● **Problem requirements**: Show every line of the data where the word "valued" can be found.

● **Materials provided**:
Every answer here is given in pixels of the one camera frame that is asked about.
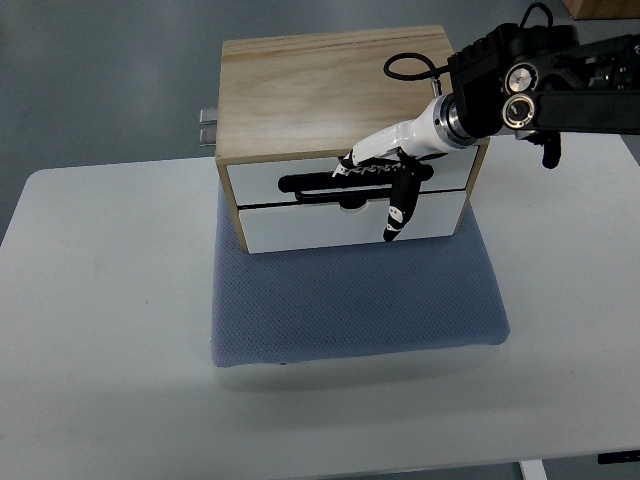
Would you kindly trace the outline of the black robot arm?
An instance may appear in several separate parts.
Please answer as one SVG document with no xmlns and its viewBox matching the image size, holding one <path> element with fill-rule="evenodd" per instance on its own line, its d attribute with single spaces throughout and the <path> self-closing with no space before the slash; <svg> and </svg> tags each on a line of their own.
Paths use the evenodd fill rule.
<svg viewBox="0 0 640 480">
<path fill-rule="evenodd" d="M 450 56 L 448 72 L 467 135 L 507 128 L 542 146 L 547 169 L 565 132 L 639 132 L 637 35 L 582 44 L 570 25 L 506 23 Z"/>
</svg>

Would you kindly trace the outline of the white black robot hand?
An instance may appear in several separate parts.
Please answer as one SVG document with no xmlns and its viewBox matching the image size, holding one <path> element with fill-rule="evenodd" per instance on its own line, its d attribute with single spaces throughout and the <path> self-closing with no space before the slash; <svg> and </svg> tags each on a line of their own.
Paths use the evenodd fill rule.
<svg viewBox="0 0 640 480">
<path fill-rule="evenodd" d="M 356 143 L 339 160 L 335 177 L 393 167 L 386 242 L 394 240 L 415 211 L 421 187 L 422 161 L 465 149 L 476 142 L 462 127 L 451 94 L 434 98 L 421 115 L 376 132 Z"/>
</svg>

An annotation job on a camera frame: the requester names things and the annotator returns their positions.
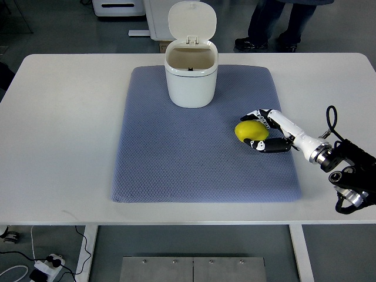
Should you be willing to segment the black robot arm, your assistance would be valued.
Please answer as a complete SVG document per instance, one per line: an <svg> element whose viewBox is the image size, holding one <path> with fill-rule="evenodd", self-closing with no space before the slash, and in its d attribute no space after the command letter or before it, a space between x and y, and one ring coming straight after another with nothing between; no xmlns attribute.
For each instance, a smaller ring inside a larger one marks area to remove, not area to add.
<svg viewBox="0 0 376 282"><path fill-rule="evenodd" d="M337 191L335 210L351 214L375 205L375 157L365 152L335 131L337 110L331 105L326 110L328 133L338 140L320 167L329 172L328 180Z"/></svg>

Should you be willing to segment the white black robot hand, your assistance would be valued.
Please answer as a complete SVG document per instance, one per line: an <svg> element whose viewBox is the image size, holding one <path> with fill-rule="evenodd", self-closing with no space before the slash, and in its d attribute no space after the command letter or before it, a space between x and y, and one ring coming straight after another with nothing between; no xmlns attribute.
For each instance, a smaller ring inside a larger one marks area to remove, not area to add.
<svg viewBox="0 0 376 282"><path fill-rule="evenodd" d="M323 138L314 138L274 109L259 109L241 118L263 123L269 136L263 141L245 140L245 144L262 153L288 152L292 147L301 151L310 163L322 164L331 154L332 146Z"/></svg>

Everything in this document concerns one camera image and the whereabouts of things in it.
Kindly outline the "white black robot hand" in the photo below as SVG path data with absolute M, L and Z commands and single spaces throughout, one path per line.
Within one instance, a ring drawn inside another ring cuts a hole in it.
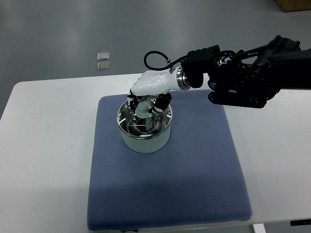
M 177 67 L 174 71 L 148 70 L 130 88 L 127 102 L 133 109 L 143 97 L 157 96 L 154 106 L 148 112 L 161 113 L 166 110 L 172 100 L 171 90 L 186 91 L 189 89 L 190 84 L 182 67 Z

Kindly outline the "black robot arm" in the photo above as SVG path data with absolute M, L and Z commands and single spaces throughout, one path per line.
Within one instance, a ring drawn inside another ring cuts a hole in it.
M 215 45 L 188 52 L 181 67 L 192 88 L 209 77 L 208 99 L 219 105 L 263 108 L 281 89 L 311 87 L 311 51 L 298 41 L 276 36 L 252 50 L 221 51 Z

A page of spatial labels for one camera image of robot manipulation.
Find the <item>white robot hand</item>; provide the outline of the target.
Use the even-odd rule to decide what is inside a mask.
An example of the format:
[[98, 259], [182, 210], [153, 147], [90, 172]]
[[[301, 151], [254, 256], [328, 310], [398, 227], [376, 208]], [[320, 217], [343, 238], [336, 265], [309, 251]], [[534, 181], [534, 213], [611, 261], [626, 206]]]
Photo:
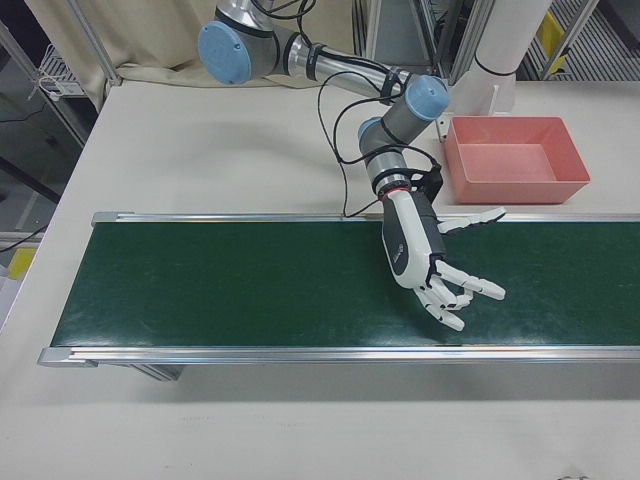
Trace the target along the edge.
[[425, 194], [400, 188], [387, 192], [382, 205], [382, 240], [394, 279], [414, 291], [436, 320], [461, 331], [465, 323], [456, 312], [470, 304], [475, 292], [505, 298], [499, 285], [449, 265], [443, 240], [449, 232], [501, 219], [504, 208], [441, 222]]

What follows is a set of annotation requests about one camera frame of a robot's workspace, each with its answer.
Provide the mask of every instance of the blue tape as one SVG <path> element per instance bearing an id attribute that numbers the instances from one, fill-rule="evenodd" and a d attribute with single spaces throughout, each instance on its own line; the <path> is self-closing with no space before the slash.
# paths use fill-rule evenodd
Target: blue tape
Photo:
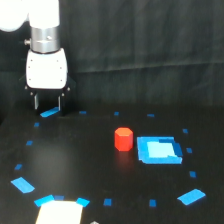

* * *

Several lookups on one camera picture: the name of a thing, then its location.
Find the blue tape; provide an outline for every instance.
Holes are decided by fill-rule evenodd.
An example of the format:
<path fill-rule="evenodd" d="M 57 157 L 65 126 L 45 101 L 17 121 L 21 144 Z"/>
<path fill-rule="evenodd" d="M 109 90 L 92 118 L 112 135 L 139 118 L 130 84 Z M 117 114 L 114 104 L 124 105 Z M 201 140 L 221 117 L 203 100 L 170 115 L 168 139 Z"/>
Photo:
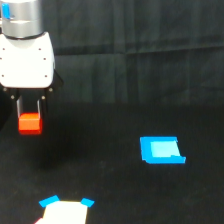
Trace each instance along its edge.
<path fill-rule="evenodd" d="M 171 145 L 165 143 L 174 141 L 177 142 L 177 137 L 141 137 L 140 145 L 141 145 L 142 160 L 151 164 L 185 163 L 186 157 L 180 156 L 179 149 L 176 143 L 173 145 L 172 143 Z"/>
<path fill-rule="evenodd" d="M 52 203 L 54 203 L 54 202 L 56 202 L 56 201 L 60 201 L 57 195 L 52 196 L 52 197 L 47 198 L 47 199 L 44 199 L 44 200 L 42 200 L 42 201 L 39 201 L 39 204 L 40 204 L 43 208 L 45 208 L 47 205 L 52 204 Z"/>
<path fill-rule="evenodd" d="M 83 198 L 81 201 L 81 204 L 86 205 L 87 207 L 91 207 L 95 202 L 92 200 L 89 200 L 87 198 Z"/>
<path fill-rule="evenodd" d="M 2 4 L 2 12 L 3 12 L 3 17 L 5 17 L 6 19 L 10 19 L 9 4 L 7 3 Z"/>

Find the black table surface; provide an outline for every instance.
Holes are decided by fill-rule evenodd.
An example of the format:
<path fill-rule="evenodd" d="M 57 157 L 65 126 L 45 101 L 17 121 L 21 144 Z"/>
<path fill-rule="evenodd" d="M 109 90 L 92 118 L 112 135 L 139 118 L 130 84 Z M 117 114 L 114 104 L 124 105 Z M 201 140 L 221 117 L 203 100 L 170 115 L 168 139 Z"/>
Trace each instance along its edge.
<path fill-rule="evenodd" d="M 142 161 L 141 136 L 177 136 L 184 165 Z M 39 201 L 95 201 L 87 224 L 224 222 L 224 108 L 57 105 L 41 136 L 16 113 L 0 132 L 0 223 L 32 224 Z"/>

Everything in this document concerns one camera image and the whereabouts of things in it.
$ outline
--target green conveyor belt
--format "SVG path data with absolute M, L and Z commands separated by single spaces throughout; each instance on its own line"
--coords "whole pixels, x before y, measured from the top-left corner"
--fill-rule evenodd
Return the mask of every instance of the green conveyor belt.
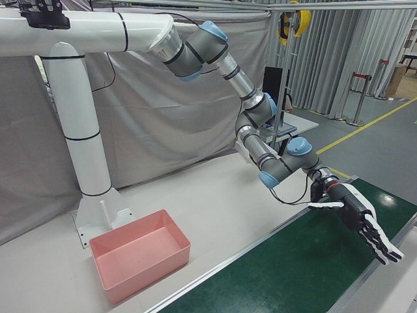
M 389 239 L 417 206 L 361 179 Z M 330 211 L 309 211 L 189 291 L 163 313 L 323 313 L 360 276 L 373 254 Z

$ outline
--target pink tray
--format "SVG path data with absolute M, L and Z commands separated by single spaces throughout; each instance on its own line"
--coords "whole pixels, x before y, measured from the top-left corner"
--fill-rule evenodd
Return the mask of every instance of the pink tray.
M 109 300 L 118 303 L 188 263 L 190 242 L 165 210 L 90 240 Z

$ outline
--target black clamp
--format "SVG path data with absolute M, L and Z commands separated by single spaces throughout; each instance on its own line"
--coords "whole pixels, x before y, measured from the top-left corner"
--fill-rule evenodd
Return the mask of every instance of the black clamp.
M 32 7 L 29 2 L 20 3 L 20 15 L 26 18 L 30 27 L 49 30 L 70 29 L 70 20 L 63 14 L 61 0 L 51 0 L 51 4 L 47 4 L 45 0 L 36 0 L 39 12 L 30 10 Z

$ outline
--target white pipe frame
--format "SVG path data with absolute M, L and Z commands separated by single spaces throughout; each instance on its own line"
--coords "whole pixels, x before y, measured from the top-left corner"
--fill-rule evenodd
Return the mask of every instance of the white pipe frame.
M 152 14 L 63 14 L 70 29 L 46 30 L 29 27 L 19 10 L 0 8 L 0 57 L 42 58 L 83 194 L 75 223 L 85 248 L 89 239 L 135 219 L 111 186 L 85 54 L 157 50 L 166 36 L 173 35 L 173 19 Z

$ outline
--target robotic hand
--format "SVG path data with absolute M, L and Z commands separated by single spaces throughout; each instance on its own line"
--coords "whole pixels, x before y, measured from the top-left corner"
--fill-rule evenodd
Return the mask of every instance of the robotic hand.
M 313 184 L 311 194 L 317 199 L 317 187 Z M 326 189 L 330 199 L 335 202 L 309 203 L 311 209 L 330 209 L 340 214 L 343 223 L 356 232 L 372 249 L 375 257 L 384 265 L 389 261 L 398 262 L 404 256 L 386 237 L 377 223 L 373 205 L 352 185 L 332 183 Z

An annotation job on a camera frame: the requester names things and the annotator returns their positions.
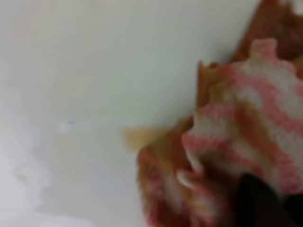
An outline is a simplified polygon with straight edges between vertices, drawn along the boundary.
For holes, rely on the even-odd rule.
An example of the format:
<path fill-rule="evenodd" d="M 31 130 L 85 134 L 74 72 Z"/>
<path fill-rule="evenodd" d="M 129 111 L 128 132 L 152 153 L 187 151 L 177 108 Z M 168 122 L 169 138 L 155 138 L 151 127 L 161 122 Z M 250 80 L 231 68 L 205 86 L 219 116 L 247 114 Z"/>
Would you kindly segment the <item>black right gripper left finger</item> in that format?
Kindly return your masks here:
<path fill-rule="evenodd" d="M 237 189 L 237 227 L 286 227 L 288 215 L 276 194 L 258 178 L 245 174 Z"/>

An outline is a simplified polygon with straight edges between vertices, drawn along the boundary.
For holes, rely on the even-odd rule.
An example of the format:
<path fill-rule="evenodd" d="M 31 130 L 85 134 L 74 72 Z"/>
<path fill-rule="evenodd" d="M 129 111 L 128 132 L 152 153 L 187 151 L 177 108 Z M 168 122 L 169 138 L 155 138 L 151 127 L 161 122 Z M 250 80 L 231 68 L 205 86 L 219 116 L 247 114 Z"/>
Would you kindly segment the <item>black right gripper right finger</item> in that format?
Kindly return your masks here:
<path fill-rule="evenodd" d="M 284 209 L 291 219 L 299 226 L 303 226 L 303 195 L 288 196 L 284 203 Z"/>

● **Exercise result**:
Should you be willing to segment the black robot arm, your assistance would be valued.
Should you be willing to segment the white black robot hand, your assistance would be valued.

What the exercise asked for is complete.